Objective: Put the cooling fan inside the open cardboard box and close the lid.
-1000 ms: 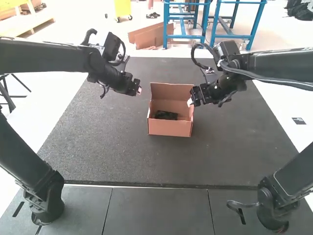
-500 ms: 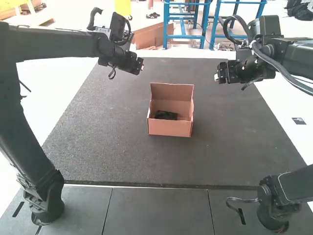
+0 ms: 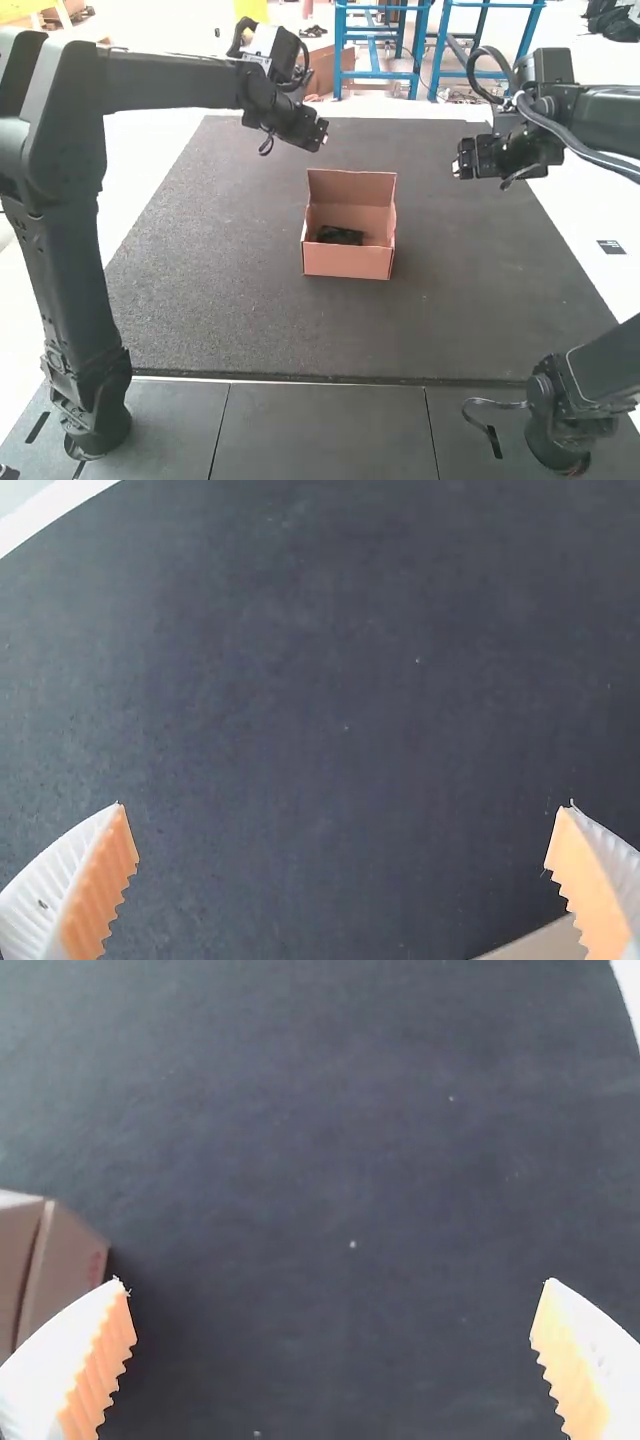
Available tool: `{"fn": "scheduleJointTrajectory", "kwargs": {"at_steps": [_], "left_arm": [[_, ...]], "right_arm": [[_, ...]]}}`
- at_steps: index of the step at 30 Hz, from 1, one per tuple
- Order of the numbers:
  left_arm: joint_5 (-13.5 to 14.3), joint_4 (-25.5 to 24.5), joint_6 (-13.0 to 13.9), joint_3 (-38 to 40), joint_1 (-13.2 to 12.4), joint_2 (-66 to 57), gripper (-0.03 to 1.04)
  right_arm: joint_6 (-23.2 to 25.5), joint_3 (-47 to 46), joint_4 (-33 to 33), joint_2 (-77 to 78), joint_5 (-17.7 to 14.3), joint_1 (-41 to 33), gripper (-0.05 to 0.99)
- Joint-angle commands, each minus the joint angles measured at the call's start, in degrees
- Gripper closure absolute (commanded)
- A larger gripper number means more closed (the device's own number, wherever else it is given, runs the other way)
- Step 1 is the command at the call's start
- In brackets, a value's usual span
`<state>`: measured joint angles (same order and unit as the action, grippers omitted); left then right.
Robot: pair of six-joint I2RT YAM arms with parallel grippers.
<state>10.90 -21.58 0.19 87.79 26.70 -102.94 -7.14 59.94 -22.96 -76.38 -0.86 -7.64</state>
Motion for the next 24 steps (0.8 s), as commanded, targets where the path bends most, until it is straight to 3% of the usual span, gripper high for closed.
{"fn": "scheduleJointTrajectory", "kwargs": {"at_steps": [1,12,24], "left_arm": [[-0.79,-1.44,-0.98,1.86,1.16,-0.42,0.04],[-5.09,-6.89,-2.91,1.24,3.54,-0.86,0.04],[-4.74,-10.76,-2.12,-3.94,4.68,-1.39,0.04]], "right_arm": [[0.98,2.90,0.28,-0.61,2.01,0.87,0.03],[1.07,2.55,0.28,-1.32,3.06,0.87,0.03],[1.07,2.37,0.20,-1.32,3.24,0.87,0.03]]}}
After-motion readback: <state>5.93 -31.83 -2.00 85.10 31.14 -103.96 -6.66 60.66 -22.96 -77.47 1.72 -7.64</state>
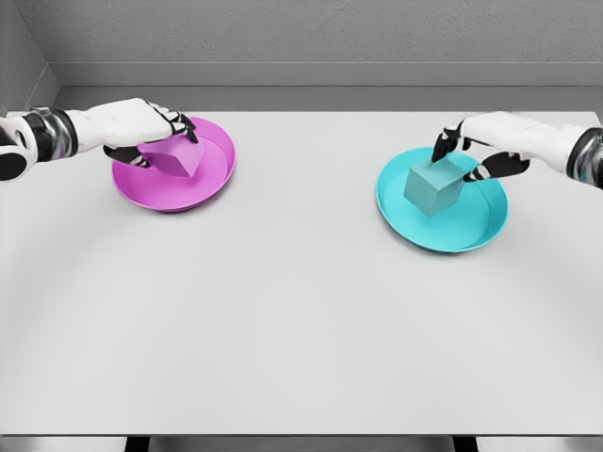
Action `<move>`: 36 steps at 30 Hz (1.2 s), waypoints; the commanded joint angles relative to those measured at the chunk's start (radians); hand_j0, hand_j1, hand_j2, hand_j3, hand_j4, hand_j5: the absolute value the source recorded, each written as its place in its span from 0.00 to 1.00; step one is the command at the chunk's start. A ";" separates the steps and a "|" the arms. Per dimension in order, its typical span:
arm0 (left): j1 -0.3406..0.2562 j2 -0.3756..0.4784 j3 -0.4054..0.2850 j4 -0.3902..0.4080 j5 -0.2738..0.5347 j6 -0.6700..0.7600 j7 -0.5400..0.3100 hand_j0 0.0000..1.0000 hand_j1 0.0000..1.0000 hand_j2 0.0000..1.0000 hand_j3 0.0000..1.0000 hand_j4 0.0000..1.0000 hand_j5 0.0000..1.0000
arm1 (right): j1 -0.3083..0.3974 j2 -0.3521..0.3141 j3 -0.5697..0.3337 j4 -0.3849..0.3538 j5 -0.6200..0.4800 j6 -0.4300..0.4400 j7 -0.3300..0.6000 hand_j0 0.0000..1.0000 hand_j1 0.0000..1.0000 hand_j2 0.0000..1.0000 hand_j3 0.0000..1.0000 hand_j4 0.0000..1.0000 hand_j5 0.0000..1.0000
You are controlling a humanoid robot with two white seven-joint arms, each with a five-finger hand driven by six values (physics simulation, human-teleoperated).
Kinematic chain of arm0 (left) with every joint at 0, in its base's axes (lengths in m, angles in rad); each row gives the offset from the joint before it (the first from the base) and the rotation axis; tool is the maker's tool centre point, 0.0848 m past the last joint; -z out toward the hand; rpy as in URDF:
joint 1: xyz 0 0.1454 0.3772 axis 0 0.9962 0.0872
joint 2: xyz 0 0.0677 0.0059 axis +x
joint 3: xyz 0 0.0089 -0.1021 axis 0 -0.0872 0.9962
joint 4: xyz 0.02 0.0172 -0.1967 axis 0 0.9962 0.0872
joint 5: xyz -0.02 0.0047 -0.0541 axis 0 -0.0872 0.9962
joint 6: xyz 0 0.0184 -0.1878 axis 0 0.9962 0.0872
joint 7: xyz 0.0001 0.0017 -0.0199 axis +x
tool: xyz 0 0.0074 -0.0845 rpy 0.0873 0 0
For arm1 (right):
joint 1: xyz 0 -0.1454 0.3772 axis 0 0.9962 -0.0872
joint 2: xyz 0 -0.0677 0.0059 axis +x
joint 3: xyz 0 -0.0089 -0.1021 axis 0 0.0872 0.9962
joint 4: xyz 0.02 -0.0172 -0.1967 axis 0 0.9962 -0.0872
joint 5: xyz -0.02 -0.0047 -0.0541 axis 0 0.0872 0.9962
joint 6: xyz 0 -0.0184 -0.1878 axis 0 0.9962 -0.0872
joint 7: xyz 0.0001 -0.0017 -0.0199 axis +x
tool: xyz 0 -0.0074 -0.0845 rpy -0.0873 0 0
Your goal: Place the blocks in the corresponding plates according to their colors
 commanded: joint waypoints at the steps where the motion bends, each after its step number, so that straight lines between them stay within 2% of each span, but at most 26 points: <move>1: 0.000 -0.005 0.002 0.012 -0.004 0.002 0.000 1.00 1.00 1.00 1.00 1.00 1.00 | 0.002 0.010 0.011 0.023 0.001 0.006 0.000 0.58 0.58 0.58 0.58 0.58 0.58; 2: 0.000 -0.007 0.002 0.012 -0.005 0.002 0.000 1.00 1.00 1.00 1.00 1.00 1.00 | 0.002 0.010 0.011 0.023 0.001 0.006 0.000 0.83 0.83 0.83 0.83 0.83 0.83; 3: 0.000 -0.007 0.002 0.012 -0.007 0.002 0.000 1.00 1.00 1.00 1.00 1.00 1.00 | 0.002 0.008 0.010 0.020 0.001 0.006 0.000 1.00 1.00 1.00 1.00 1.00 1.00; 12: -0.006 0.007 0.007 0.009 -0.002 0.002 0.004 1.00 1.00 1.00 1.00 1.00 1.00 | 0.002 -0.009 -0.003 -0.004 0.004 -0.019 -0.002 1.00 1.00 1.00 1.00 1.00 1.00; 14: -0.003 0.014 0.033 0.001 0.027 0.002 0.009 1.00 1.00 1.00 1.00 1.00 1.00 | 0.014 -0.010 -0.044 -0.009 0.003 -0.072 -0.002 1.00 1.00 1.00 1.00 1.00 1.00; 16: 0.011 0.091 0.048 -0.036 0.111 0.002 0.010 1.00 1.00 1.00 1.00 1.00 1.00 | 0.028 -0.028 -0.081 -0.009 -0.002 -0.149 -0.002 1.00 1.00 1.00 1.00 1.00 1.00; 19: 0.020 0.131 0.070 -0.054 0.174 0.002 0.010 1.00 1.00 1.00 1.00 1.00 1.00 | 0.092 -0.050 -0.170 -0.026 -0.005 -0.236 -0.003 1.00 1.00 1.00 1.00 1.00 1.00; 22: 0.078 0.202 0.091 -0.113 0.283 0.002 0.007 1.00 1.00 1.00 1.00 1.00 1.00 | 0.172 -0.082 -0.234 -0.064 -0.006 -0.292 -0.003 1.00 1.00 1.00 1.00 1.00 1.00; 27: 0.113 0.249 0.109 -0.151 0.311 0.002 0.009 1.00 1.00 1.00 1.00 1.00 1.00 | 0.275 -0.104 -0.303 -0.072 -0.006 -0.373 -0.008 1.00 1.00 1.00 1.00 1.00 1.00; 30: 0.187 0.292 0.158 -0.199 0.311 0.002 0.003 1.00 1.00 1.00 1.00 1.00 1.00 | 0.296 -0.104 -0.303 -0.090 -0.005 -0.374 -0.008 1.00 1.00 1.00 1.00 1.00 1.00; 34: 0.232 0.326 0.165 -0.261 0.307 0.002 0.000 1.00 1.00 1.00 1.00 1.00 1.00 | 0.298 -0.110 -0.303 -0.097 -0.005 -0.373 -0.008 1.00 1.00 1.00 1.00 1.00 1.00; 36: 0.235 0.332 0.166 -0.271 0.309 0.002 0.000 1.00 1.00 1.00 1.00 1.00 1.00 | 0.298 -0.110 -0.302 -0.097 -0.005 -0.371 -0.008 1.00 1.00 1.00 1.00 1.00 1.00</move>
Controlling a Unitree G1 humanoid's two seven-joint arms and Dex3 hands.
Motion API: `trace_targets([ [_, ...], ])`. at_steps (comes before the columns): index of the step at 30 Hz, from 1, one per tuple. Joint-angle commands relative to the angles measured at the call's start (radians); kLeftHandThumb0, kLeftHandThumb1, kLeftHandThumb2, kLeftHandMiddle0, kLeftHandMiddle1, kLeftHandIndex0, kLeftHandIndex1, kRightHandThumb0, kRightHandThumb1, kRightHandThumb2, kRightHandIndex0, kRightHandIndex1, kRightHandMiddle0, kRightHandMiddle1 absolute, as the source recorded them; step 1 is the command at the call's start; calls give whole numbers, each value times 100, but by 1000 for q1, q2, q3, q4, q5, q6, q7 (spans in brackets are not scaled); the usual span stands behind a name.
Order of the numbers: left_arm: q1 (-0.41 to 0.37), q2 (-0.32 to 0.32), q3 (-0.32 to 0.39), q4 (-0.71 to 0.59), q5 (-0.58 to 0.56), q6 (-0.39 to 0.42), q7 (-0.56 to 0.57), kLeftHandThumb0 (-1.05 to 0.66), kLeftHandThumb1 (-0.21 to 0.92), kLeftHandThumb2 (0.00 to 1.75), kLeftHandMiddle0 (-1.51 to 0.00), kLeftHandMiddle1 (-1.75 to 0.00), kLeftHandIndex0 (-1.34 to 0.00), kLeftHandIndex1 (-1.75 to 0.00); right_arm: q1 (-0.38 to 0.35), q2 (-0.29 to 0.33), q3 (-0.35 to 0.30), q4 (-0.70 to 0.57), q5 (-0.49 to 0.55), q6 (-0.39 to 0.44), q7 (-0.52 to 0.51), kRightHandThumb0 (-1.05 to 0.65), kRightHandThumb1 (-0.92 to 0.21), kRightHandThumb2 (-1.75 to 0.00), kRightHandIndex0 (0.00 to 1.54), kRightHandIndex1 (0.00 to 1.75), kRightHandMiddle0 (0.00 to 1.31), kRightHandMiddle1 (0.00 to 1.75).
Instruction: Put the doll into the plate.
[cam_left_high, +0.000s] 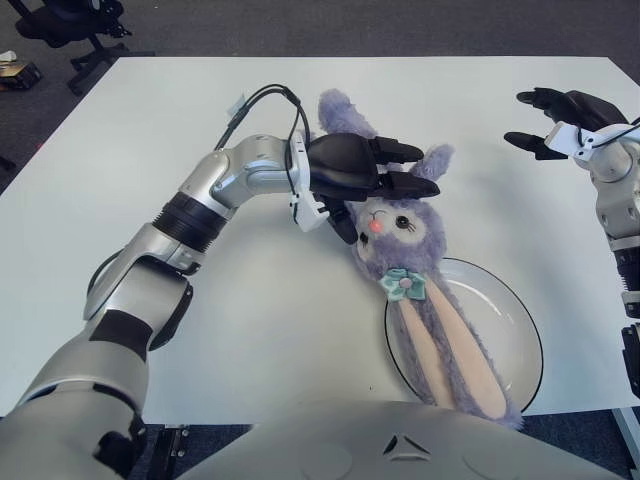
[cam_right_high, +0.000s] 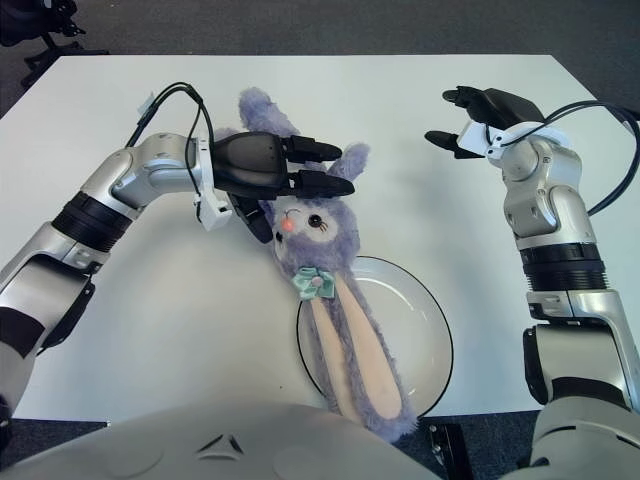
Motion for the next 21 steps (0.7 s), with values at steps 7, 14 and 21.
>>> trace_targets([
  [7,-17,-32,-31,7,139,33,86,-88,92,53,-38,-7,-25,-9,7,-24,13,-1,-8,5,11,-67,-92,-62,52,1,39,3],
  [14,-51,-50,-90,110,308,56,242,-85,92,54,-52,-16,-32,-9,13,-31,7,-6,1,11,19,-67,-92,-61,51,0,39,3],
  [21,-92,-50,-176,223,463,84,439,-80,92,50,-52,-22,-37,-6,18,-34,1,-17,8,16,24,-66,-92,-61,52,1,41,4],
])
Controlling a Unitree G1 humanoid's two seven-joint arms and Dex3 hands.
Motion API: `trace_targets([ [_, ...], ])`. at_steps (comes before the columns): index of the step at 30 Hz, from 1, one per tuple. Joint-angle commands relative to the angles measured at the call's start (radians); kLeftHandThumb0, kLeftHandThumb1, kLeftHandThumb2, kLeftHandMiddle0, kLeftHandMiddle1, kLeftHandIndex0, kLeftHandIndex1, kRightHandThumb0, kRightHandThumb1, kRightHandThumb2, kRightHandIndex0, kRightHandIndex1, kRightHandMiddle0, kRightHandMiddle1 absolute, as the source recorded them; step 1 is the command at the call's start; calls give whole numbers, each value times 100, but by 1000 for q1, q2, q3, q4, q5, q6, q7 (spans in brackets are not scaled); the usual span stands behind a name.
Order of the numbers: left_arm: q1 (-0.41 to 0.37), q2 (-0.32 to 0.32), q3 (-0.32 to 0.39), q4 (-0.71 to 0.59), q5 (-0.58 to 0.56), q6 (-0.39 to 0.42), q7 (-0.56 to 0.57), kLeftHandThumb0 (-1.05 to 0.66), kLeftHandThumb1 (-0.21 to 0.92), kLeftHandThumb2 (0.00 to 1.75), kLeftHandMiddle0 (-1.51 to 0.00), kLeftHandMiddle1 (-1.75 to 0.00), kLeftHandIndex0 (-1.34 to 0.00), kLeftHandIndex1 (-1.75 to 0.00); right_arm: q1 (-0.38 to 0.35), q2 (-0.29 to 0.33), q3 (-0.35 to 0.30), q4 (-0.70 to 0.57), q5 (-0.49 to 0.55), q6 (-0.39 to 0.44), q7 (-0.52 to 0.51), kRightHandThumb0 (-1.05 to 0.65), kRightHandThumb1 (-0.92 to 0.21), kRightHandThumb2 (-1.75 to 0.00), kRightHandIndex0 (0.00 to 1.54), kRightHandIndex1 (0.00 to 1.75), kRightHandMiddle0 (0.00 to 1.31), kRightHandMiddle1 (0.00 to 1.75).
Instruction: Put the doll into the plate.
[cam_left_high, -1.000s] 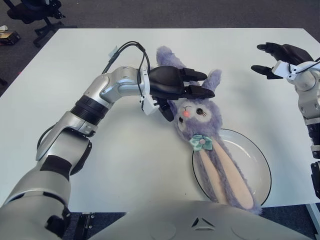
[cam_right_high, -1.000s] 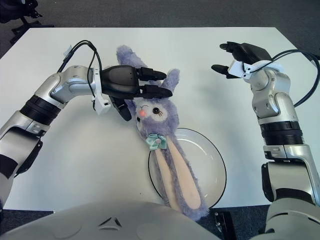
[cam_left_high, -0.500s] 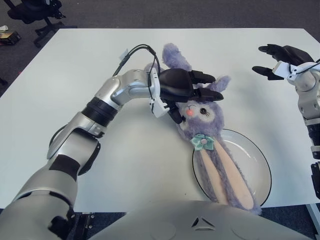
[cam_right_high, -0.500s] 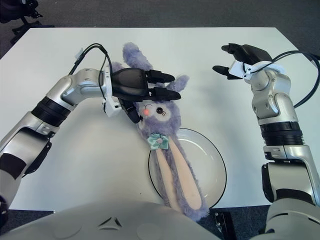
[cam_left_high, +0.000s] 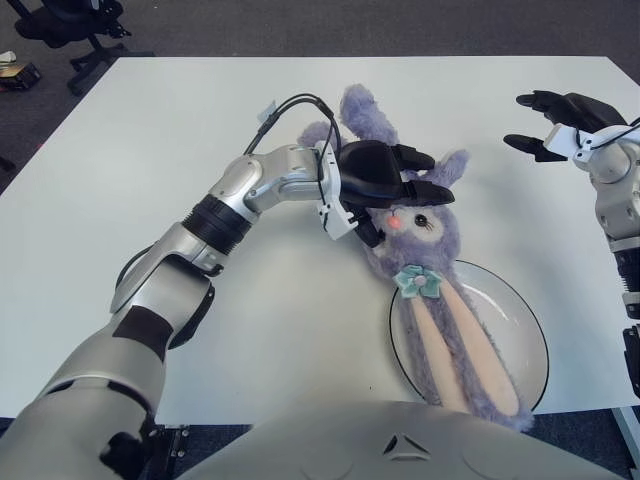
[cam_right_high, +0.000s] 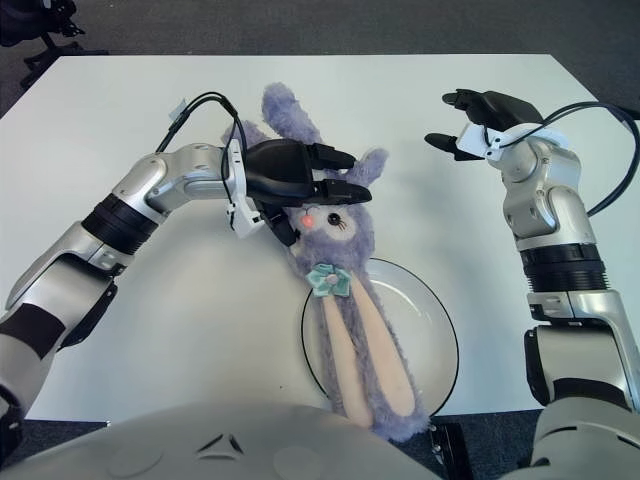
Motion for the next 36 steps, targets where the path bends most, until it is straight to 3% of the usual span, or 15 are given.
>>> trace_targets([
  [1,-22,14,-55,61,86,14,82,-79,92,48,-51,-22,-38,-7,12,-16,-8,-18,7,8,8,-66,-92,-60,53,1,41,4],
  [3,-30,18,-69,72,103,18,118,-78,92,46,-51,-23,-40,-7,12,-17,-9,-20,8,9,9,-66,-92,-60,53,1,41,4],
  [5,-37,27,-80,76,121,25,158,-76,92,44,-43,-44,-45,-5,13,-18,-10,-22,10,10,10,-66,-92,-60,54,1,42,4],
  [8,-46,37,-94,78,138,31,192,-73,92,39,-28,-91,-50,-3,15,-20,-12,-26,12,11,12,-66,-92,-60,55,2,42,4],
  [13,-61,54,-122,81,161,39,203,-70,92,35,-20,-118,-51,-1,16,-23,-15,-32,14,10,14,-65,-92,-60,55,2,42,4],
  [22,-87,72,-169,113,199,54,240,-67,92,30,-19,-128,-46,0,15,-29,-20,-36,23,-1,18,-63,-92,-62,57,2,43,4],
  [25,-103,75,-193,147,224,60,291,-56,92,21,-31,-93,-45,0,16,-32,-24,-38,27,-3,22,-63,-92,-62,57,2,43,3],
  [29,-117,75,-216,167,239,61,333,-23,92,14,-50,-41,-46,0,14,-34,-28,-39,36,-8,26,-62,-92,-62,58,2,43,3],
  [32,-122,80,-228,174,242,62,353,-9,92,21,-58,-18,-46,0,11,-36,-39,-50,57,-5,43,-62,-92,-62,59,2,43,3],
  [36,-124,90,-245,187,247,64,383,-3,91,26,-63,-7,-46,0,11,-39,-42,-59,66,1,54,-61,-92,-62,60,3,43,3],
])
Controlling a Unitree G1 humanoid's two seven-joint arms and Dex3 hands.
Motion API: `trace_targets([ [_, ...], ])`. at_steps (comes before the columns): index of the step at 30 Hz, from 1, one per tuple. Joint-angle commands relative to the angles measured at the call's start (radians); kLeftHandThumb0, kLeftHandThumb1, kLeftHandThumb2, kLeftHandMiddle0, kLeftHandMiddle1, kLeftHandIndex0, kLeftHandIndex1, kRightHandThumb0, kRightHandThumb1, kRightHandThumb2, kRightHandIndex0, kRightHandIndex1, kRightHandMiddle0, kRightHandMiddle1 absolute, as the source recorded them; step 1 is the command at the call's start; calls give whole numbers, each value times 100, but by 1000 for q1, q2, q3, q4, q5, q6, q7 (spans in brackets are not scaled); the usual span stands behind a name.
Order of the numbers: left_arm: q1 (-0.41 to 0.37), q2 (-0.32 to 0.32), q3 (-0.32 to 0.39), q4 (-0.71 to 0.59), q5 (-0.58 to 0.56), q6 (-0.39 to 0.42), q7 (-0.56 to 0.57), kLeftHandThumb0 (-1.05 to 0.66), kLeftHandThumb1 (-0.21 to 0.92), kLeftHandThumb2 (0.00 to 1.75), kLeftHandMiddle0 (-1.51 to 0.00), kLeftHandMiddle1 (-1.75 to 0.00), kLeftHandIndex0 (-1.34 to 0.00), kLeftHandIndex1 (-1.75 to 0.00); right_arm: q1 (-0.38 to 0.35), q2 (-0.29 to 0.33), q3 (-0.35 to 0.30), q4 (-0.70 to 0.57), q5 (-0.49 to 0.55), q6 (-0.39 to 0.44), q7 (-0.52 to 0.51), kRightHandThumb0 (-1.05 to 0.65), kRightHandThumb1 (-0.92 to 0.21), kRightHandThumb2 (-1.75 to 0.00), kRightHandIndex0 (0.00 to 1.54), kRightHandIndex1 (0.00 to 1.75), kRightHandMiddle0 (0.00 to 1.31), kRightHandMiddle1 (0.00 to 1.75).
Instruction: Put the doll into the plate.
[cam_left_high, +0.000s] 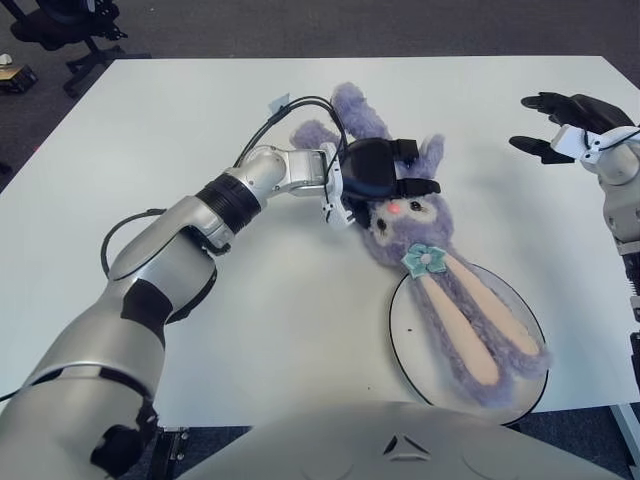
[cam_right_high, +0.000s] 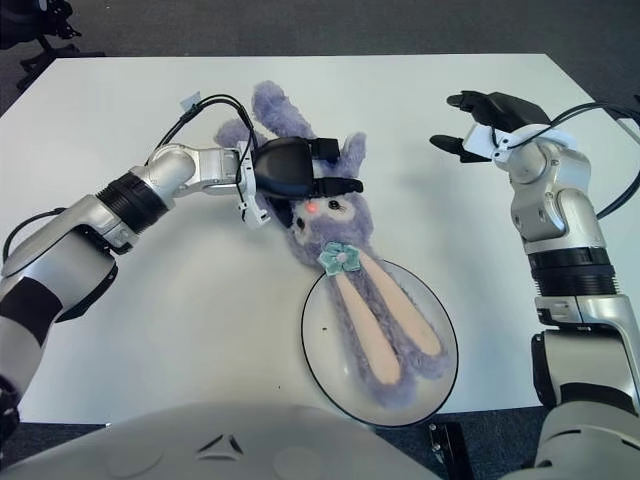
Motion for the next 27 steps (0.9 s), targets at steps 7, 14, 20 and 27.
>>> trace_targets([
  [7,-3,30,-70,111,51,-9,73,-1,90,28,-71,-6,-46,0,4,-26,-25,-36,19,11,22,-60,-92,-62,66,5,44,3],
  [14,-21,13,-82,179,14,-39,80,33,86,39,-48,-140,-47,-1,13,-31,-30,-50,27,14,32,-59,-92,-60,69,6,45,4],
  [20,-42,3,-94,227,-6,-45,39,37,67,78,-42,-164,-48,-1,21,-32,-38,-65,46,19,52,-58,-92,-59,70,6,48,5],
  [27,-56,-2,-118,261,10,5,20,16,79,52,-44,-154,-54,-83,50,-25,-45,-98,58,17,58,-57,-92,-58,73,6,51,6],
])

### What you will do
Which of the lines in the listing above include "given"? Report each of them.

### Result of the exercise
- A larger gripper number means more closed (the device's own number, wherever else it is given, runs the other way)
Motion for the next 36 steps, targets where the path bends most, until it is straight to 3% of the usual span, or 15 are given.

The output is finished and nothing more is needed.